3D object detection in autonomous driving aims to reason "what" and "where" the objects of interest present in a 3D world. Following the conventional wisdom of previous 2D object detection, existing methods often adopt the canonical Cartesian coordinate system with perpendicular axis. However, we conjugate that this does not fit the nature of the ego car's perspective, as each onboard camera perceives the world in shape of wedge intrinsic to the imaging geometry with radical (non-perpendicular) axis. Hence, in this paper we advocate the exploitation of the Polar coordinate system and propose a new Polar Transformer (PolarFormer) for more accurate 3D object detection in the bird's-eye-view (BEV) taking as input only multi-camera 2D images. Specifically, we design a cross attention based Polar detection head without restriction to the shape of input structure to deal with irregular Polar grids. For tackling the unconstrained object scale variations along Polar's distance dimension, we further introduce a multi-scalePolar representation learning strategy. As a result, our model can make best use of the Polar representation rasterized via attending to the corresponding image observation in a sequence-to-sequence fashion subject to the geometric constraints. Thorough experiments on the nuScenes dataset demonstrate that our PolarFormer outperforms significantly state-of-the-art 3D object detection alternatives.

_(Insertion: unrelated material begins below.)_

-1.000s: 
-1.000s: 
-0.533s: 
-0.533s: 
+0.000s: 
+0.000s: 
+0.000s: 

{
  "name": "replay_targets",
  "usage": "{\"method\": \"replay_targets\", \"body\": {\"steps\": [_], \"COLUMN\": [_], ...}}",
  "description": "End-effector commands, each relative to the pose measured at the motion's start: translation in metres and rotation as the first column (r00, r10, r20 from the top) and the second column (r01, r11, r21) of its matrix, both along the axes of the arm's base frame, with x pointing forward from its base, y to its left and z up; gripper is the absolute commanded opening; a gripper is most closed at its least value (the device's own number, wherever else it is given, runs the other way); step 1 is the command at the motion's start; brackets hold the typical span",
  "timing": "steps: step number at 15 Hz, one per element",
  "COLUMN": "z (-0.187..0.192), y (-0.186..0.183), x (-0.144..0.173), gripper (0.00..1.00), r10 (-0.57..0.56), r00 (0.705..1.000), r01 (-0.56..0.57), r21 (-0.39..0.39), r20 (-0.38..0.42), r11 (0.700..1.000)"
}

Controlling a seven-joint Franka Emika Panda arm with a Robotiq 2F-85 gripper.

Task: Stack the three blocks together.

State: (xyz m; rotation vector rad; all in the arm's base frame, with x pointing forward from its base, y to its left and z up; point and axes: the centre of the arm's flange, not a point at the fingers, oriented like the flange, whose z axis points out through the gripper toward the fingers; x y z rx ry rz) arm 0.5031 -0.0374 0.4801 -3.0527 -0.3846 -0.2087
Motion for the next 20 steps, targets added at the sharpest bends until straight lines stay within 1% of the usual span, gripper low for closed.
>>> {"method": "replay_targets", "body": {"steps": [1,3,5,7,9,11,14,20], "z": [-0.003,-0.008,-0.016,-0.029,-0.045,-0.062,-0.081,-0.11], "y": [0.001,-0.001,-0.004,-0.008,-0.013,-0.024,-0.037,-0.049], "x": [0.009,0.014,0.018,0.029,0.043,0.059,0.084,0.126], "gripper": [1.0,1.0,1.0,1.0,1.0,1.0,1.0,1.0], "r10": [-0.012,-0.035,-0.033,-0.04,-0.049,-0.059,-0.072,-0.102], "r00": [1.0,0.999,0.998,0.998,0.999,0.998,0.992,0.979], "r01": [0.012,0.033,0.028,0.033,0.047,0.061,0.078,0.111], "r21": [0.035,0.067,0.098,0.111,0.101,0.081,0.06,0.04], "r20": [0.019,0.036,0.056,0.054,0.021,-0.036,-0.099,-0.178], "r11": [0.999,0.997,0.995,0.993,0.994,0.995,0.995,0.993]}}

Paper Structure (29 sections, 19 equations, 10 figures, 4 tables)

This paper contains 29 sections, 19 equations, 10 figures, 4 tables.

Figures (10)

  • Figure 1: Taking multi-camera images as input, the proposed PolarFormer model is designed particularly for accurate 3D object detection in the Polar coordinate system.

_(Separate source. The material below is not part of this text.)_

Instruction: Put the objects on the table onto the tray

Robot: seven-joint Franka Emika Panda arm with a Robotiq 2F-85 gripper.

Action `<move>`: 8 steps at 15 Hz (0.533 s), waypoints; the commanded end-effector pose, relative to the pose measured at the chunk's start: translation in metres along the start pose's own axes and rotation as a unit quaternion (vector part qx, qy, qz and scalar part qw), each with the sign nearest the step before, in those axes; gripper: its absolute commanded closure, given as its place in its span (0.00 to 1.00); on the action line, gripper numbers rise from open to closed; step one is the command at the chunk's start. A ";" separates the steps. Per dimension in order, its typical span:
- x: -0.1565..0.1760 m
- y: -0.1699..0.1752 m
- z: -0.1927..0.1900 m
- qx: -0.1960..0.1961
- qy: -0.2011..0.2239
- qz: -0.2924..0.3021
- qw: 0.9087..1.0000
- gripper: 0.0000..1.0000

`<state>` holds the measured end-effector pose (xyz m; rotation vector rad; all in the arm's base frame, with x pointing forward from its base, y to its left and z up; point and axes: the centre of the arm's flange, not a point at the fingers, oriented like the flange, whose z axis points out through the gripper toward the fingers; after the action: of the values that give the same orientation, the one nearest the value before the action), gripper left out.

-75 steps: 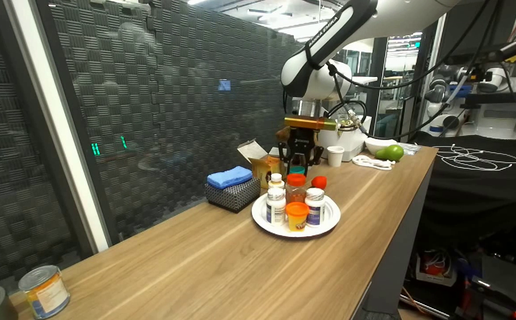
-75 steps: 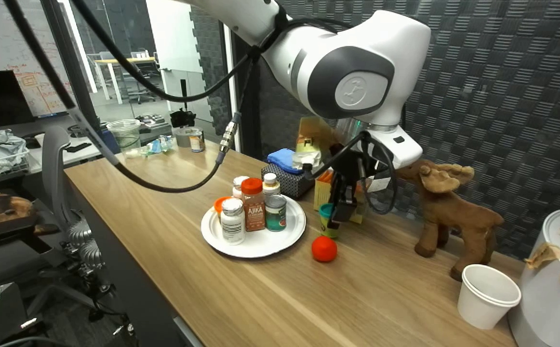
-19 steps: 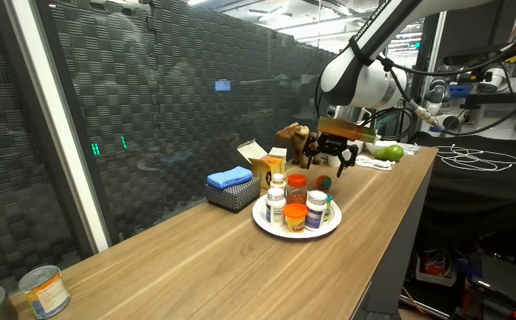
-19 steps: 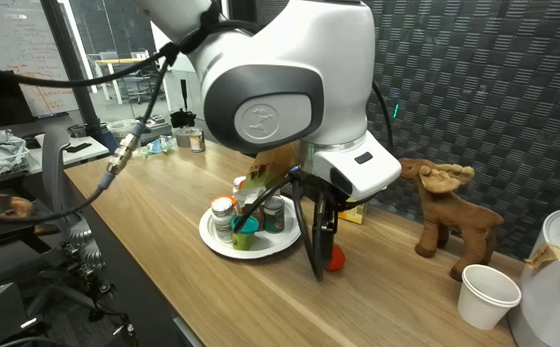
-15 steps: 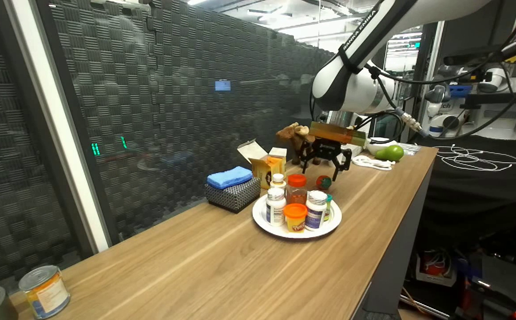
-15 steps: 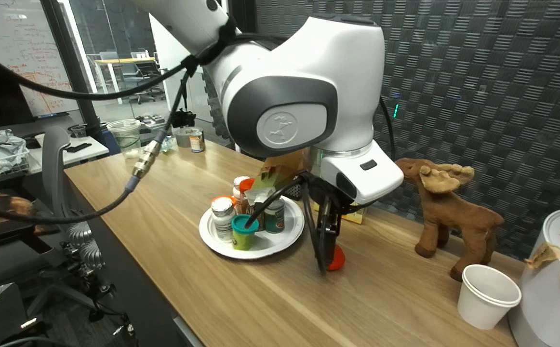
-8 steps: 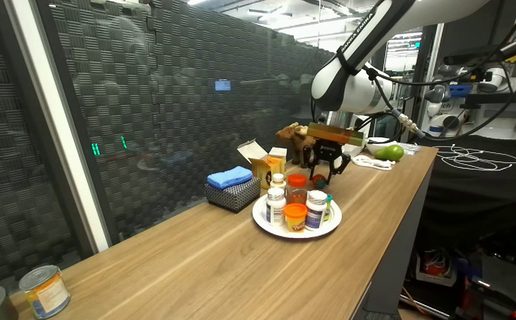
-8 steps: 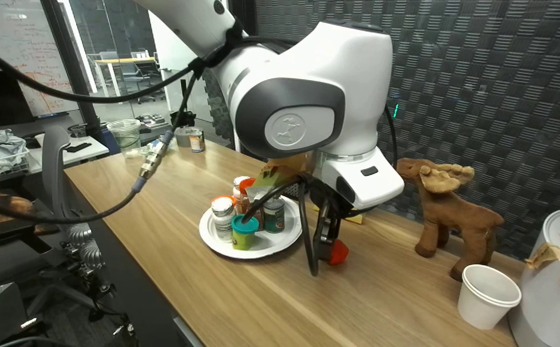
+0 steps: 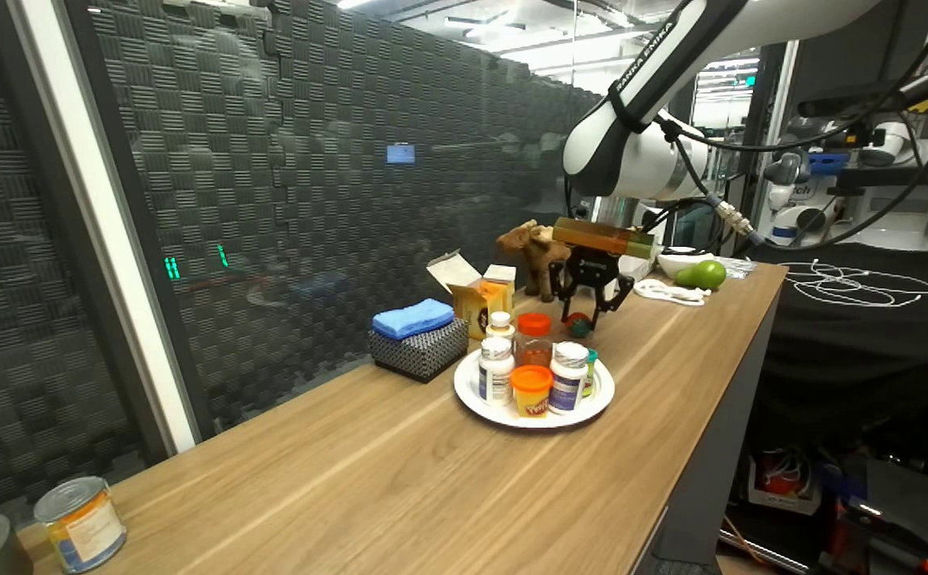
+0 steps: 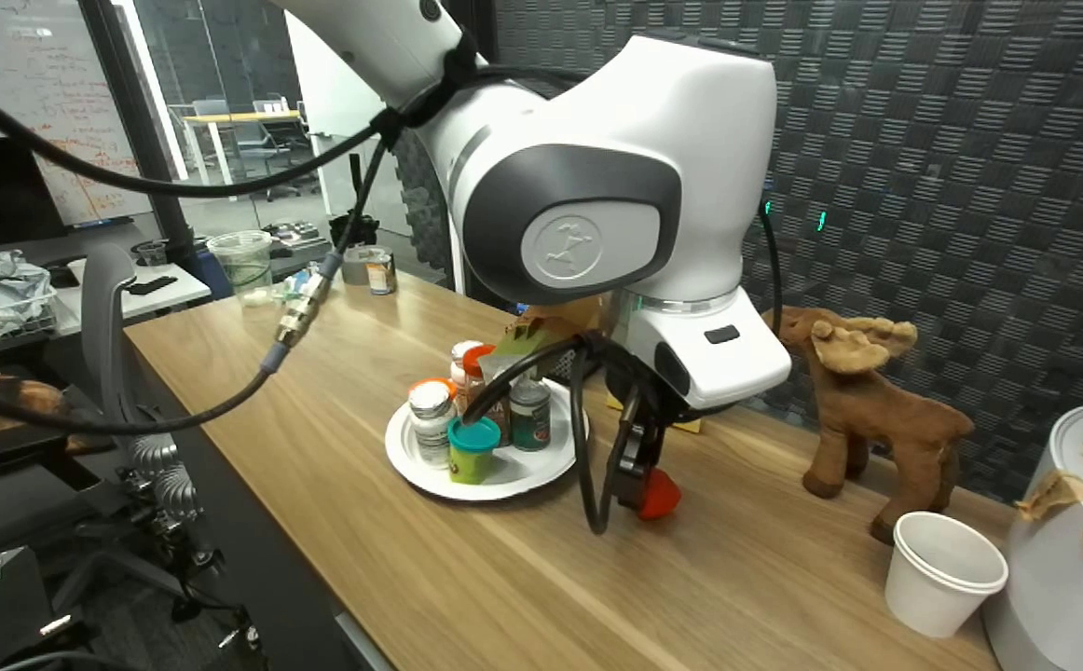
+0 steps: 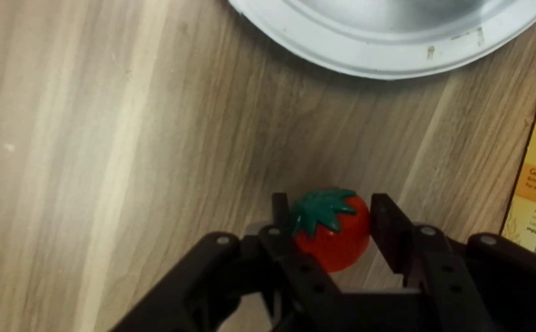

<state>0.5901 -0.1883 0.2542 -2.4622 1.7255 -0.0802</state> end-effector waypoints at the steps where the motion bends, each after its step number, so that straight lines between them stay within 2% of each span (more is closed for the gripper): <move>1: -0.011 0.002 -0.014 -0.004 -0.003 -0.008 1.000 0.77; 5: -0.041 0.017 -0.040 0.008 -0.030 -0.054 0.998 0.77; 8: -0.065 0.022 -0.051 0.014 -0.060 -0.116 0.991 0.77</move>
<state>0.5679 -0.1573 0.2775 -2.5446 1.5341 -0.0083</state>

  • Figure 2: Schematic illustration of our proposed PolarFormer for multi-camera 3D object detection. For each image captured by any camera view, our model first extracts the feature maps at multiple spatial scales. Given such a feature map, the cross-plane encoder (a) then transforms all the feature columns to a set of Polar rays in a sequence-to-sequence manner via polar queries based cross-attention. The polar rays from all the cameras are subsequently processed by a Polar alignment module (b) to generate a structured multi-scale Polar BEV map, followed by further enhancement via interactions among different scales using a Polar BEV encoder (c). At last, a specially designed Polar Head decodes multi-scale Polar BEV features for making final predictions in the Polar coordinate.
  • Figure 3: Cartesian and Polar coordinates.
  • Figure 4: Multi-scale Polar BEV maps.
  • Figure 5: 3D object detection in (a) Cartesian BEV vs. (b) Polar BEV, and (c) Performance comparison (mAP/NDS) at three distances (Near/Medium/Far). Red and green boxes show the same objects in different coordinates.